An arrest affidavit says the victim was stabbed in the neck after a confrontation about payment.

ORANGE COUNTY, Fla. — Orange County deputies arrested Sean Abner, 56, after investigators said he stabbed another man with a box cutter during a dispute over money tied to a previous job, leaving the victim hospitalized and prompting an attempted second-degree murder charge.

The arrest puts a spotlight on how a short dispute over payment can quickly become a major felony case. According to the affidavit described in the report, the key people in the case are Abner, the accused, and Eddie Crayton, the injured man who told deputies the confrontation turned violent while he was working on March 2. Authorities said witness statements and the reported neck injury formed the basis for the arrest.

The confrontation began, investigators said, when a deputy was called to the 4300 block of West Jackson Street after a report of aggravated battery. Crayton told the responding deputy that Abner got out of a vehicle and started arguing with him about money from earlier work. Crayton said the argument did not stay verbal. According to the affidavit, he told deputies Abner knocked him to the ground and then stabbed him on the left side of the neck. That allegation became the core of the attempted murder case outlined in the arrest paperwork.

The case file described in the report adds support from two witnesses, who deputies said saw the two men arguing at the scene. Their accounts were included as part of the affidavit, though the public summary did not spell out every detail each witness gave investigators. It also did not say whether deputies recovered the box cutter at the scene, whether photographs or video were collected, or how quickly medical crews reached Crayton. What is clear from the released account is that Crayton was taken to a hospital for treatment and survived the injury.
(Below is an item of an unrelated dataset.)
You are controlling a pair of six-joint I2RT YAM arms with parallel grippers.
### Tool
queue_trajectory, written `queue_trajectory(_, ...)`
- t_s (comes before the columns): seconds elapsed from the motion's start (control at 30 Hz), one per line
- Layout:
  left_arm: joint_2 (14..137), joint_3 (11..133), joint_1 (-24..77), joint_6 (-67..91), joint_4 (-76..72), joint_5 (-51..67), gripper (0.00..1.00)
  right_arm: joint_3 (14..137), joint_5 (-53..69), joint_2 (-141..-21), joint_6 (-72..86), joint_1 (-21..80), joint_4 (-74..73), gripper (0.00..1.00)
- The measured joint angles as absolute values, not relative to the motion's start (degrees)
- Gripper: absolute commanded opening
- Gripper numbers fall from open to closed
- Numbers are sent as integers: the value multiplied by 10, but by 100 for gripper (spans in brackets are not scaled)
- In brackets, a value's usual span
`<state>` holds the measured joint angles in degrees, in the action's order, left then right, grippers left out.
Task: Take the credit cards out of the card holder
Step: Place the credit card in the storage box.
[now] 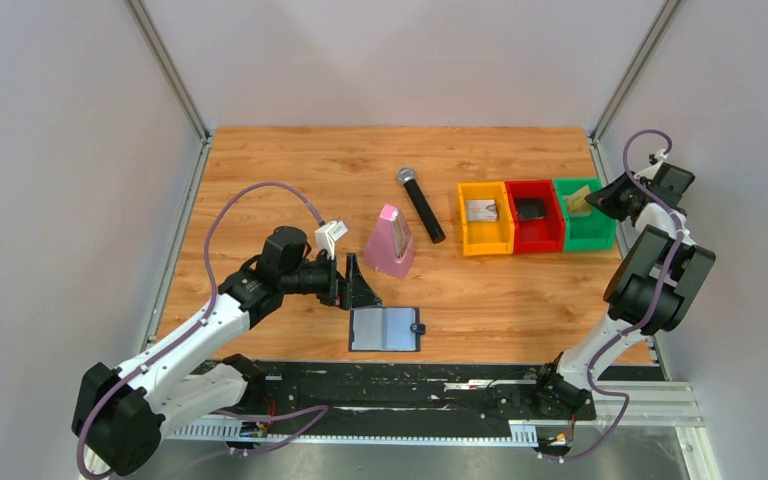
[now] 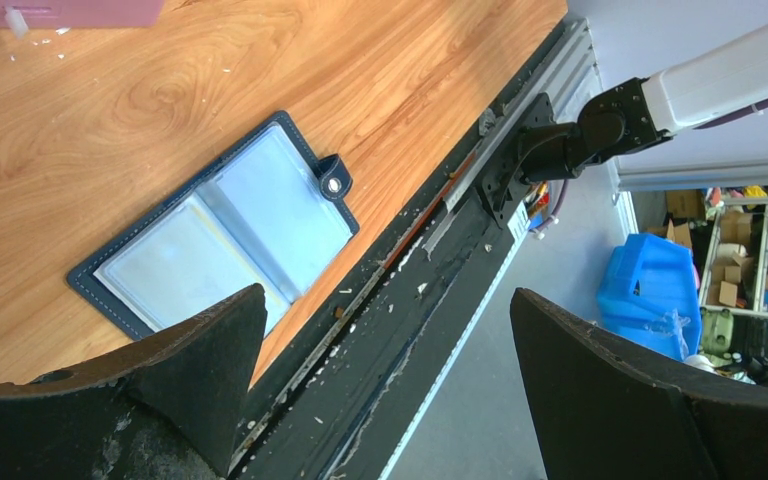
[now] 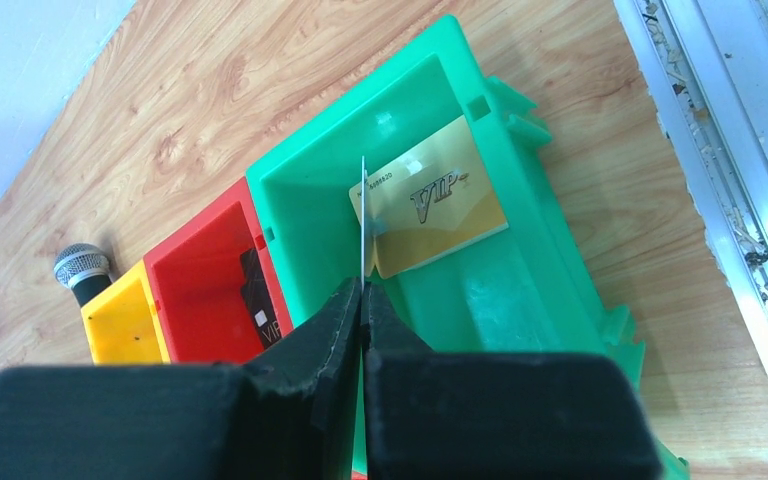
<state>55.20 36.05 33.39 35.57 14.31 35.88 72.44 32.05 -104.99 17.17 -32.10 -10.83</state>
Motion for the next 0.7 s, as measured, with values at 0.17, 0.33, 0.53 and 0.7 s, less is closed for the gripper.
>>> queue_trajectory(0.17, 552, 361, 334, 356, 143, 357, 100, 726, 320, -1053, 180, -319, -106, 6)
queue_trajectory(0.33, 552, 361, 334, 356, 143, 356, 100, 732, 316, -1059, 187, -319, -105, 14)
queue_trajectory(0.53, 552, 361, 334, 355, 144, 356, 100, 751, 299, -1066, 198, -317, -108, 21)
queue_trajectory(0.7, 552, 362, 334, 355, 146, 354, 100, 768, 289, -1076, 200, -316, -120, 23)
By charging attempted second-degree murder, deputies signaled that investigators viewed the alleged attack as far more serious than a simple fight between two men who knew each other through work. The accusation described in the affidavit connects a financial disagreement to a weapon and an injury to the neck, a part of the body often treated as especially dangerous in assault investigations. Even so, the public summary leaves major facts unresolved, including the amount of money at issue, the exact nature of the earlier job and whether there had been earlier disputes between the men.
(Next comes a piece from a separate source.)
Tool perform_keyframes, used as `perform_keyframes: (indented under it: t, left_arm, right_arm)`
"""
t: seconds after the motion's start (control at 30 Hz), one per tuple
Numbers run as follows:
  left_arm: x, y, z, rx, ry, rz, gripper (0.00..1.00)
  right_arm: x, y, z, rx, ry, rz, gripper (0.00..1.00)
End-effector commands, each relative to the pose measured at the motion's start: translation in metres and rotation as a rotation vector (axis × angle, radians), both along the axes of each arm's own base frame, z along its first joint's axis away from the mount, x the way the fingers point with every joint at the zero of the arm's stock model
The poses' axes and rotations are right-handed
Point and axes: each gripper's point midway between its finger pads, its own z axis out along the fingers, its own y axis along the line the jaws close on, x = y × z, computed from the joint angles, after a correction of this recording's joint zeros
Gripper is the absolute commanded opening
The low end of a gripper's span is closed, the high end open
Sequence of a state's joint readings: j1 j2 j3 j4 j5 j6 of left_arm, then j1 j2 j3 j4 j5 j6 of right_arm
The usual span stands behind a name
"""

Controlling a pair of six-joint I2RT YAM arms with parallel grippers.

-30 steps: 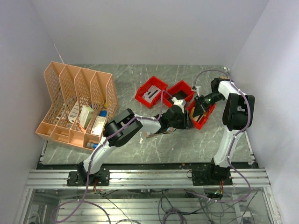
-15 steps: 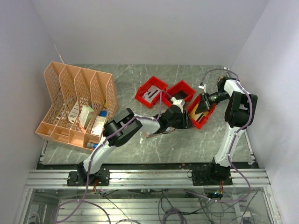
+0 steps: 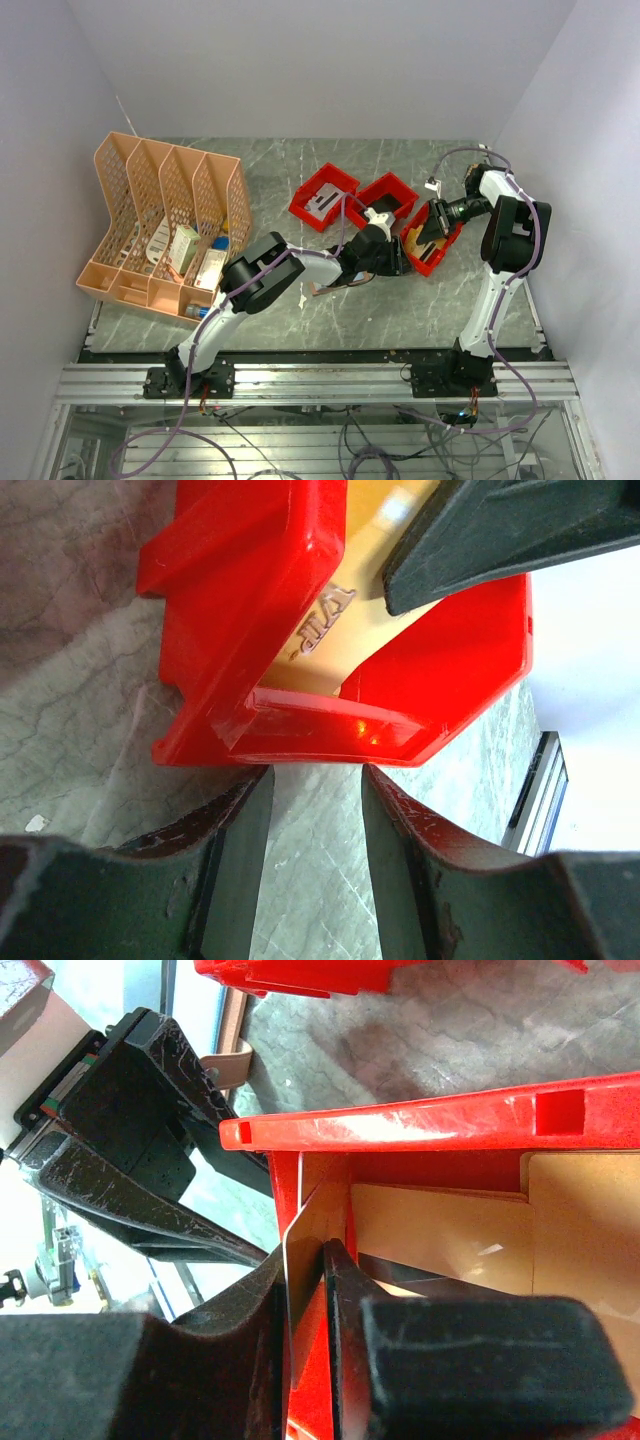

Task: Put the credit cards into the card holder
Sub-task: Pick up the credit card from the storage box.

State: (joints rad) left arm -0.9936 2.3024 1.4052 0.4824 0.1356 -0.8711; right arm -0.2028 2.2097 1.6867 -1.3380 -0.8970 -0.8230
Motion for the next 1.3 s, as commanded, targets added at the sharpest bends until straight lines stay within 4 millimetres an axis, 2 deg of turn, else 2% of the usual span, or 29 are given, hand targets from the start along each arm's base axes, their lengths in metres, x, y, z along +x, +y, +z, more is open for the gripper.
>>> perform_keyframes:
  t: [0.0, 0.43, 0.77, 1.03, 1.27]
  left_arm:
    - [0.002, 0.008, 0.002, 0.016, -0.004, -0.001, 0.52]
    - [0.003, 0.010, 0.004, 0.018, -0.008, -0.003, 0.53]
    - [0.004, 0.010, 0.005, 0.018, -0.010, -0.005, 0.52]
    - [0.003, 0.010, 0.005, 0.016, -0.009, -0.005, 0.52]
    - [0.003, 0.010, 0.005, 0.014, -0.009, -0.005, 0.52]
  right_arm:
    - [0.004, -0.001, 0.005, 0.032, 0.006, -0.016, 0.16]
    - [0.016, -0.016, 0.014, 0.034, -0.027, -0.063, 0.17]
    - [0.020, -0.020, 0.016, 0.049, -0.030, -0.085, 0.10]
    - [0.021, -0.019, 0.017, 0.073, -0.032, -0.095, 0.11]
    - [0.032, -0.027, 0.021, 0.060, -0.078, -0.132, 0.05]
Abner was later booked into the Orange County Jail, according to the report. Beyond that, the public account released Monday did not include a hearing calendar, bond information, statements from defense counsel or a response from prosecutors beyond the charge itself. Those missing details are likely to become clearer in court filings as the case moves forward. Investigators may also rely on hospital records, witness interviews and any physical evidence collected at the scene as the prosecution develops.

The story so far is built from a narrow but serious set of facts: a worker’s account, witness observations, a neck wound and an arrest that followed. No broader public safety alert was included in the report, and authorities did not indicate any additional suspects. The known facts instead point to a one-on-one dispute that escalated fast in public view, leaving one man injured and another facing one of the most serious charges available short of a completed homicide case.

As of Monday, the case remained at the arrest stage, with Abner jailed and the attempted second-degree murder allegation standing in the affidavit. The next concrete update will likely come from an initial court appearance or later filings that add detail to what deputies say happened on West Jackson Street.

Author note: Last updated March 9, 2026.